# [ASSIGNMENT]
Because the listing below is to be kept intact, restate all of it word for word.
--- DATA FOR REVIEW Enclosed Below ---
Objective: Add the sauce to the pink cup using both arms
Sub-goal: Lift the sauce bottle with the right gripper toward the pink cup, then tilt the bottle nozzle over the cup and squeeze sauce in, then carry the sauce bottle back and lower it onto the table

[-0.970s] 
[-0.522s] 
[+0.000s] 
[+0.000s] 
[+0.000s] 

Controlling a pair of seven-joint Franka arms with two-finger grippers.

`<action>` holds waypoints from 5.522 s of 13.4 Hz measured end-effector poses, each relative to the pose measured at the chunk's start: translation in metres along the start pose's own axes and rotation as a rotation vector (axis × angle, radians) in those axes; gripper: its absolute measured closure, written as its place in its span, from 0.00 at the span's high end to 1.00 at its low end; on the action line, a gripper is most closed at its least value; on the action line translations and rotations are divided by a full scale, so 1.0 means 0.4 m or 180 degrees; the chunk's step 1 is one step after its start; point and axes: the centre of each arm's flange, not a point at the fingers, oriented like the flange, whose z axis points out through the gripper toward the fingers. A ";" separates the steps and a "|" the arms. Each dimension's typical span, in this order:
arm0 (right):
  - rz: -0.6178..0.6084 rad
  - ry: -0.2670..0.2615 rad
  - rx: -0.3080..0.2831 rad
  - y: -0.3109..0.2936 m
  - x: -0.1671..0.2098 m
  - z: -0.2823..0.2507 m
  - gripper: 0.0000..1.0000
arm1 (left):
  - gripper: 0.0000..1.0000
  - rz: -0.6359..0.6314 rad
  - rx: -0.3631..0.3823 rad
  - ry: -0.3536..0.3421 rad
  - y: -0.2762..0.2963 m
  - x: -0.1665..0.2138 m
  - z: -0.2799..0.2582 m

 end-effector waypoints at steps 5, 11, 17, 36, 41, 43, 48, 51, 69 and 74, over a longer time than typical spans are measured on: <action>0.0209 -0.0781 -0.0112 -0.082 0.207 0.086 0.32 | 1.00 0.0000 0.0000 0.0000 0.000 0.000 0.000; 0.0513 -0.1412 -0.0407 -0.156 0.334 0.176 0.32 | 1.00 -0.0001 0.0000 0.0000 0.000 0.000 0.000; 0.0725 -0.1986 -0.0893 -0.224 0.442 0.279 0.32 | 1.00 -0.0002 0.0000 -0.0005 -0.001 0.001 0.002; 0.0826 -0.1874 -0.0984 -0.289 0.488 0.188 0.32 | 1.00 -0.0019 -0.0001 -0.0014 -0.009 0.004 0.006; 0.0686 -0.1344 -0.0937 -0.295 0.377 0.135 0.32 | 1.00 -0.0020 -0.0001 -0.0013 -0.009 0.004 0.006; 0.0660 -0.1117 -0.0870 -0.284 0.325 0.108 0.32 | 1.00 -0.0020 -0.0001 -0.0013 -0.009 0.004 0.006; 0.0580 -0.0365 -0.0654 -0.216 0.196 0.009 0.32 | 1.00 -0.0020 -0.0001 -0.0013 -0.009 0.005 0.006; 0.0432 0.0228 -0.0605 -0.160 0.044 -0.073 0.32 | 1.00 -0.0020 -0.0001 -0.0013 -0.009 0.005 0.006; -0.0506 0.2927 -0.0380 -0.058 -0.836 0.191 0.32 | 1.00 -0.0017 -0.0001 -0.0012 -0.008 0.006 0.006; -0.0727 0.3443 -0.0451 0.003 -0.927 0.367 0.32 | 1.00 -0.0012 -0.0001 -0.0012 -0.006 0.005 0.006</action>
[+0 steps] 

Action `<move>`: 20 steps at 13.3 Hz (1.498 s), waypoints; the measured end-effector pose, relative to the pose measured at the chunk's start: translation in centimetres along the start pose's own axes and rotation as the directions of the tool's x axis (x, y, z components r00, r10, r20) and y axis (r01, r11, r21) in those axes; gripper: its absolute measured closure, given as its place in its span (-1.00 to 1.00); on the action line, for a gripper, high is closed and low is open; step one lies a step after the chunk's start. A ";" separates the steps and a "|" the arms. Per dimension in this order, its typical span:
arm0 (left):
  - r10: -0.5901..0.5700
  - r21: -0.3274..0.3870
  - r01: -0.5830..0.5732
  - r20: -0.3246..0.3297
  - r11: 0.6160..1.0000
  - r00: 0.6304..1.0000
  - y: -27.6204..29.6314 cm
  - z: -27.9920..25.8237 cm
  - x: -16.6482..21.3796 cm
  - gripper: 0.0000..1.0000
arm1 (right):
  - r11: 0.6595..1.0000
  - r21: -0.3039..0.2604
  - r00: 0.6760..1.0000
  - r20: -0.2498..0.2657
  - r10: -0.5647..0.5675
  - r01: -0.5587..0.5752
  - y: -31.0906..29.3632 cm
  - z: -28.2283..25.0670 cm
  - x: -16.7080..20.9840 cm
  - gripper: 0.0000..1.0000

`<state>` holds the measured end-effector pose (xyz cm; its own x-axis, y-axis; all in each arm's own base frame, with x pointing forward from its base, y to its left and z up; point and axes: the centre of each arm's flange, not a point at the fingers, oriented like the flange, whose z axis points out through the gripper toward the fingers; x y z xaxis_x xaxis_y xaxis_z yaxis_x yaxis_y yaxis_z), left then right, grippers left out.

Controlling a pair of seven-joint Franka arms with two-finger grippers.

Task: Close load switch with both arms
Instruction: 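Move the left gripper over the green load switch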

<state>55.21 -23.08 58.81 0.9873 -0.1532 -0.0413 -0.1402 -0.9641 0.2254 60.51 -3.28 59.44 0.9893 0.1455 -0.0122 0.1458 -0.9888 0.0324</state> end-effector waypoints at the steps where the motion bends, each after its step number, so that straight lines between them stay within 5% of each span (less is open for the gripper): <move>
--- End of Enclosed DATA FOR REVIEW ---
# [SOLUTION]
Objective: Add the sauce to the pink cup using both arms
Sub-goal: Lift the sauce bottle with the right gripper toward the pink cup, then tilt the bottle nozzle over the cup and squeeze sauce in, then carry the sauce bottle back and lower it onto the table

[-0.970s] 
[-0.522s] 
[+0.000s] 
[+0.000s] 
[+0.000s] 

Controlling a pair of seven-joint Franka arms with two-finger grippers.

`<action>` holds waypoints from 5.522 s of 13.4 Hz measured end-effector poses, each relative to the pose measured at the chunk's start: translation in metres along the start pose's own axes and rotation as a rotation vector (axis × angle, radians) in those axes; gripper: its absolute measured closure, written as its place in its span, from 0.00 at the span's high end to 1.00 at its low end; on the action line, a gripper is most closed at its least value; on the action line translations and rotations are divided by a full scale, so 1.0 means 0.4 m or 180 degrees; the chunk's step 1 is one step after its start; point and axes: the centre of each arm's flange, not a point at the fingers, oriented like the flange, whose z axis points out through the gripper toward the fingers. A ";" separates the steps and a "|" the arms. Each dimension's typical span, in this order:
arm0 (right):
  - rz: -0.6178..0.6084 rad
  - ry: -0.2670..0.2615 rad
  - rx: -0.3080..0.2831 rad
  - y: -0.3109..0.2936 m
  - x: -0.1671..0.2098 m
  - z: -0.2823..0.2507 m
  - gripper: 0.0000..1.0000
arm1 (left):
  - gripper: 0.0000..1.0000
  - rz: -0.6359..0.6314 rad
  - rx: -0.3631..0.3823 rad
  - ry: -0.3536..0.3421 rad
  - y: -0.2762..0.2963 m
  - x: -0.1665..0.2138 m
  - z: -0.2799..0.2582 m

 end-effector waypoints at steps 5, 11, 17, 36, 41, 43, 48, 51, 69 and 74, over a longer time than typical spans are measured on: <action>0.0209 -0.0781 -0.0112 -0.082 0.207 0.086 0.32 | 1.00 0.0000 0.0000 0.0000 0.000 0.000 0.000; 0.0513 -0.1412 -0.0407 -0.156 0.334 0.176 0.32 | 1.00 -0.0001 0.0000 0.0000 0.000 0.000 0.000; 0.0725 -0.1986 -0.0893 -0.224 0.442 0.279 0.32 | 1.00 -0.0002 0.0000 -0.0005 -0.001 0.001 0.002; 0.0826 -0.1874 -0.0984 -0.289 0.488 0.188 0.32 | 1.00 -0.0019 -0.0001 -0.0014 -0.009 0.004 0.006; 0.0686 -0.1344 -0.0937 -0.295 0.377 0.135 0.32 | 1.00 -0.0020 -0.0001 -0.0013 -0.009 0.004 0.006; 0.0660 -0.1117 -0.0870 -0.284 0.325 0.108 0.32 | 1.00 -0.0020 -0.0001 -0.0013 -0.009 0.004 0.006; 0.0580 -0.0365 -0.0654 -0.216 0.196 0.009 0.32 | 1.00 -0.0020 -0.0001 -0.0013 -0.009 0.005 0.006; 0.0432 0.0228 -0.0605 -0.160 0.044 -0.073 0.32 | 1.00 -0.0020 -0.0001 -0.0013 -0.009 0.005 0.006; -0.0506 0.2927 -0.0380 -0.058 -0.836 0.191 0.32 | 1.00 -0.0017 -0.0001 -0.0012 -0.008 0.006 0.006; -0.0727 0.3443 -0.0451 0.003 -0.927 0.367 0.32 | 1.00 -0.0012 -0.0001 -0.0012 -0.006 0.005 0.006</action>
[+0 steps] 

Action `<move>`: 20 steps at 13.3 Hz (1.498 s), waypoints; the measured end-effector pose, relative to the pose measured at the chunk's start: translation in centimetres along the start pose's own axes and rotation as the directions of the tool's x axis (x, y, z components r00, r10, r20) and y axis (r01, r11, r21) in those axes; gripper: its absolute measured closure, given as its place in its span (-1.00 to 1.00); on the action line, for a gripper, high is closed and low is open; step one lies a step after the chunk's start. A ";" separates the steps and a "|" the arms. Per dimension in this order, its typical span:
arm0 (left):
  - r10: -0.5901..0.5700
  - r21: -0.3274..0.3870
  - r01: -0.5830..0.5732
  - r20: -0.3246..0.3297
  - r11: 0.6160..1.0000
  - r00: 0.6304..1.0000
  - y: -27.6204..29.6314 cm
  - z: -27.9920..25.8237 cm
  - x: -16.6482..21.3796 cm
  - gripper: 0.0000..1.0000
arm1 (right):
  - r11: 0.6595..1.0000
  - r21: -0.3039..0.2604
  - r00: 0.6760..1.0000
  - r20: -0.2498..0.2657
  - r10: -0.5647..0.5675
  - r01: -0.5587..0.5752
  - y: -31.0906..29.3632 cm
  - z: -28.2283..25.0670 cm
  - x: -16.7080..20.9840 cm
  - gripper: 0.0000..1.0000

`<state>` holds the measured end-effector pose (xyz cm; its own x-axis, y-axis; all in each arm's own base frame, with x pointing forward from its base, y to its left and z up; point and axes: the centre of each arm's flange, not a point at the fingers, oriented like the flange, whose z axis points out through the gripper toward the fingers; x y z xaxis_x xaxis_y xaxis_z yaxis_x yaxis_y yaxis_z), left then right, grippers left out.

Controlling a pair of seven-joint Franka arms with two-finger grippers.

Task: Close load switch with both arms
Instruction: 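Move the left gripper over the green load switch
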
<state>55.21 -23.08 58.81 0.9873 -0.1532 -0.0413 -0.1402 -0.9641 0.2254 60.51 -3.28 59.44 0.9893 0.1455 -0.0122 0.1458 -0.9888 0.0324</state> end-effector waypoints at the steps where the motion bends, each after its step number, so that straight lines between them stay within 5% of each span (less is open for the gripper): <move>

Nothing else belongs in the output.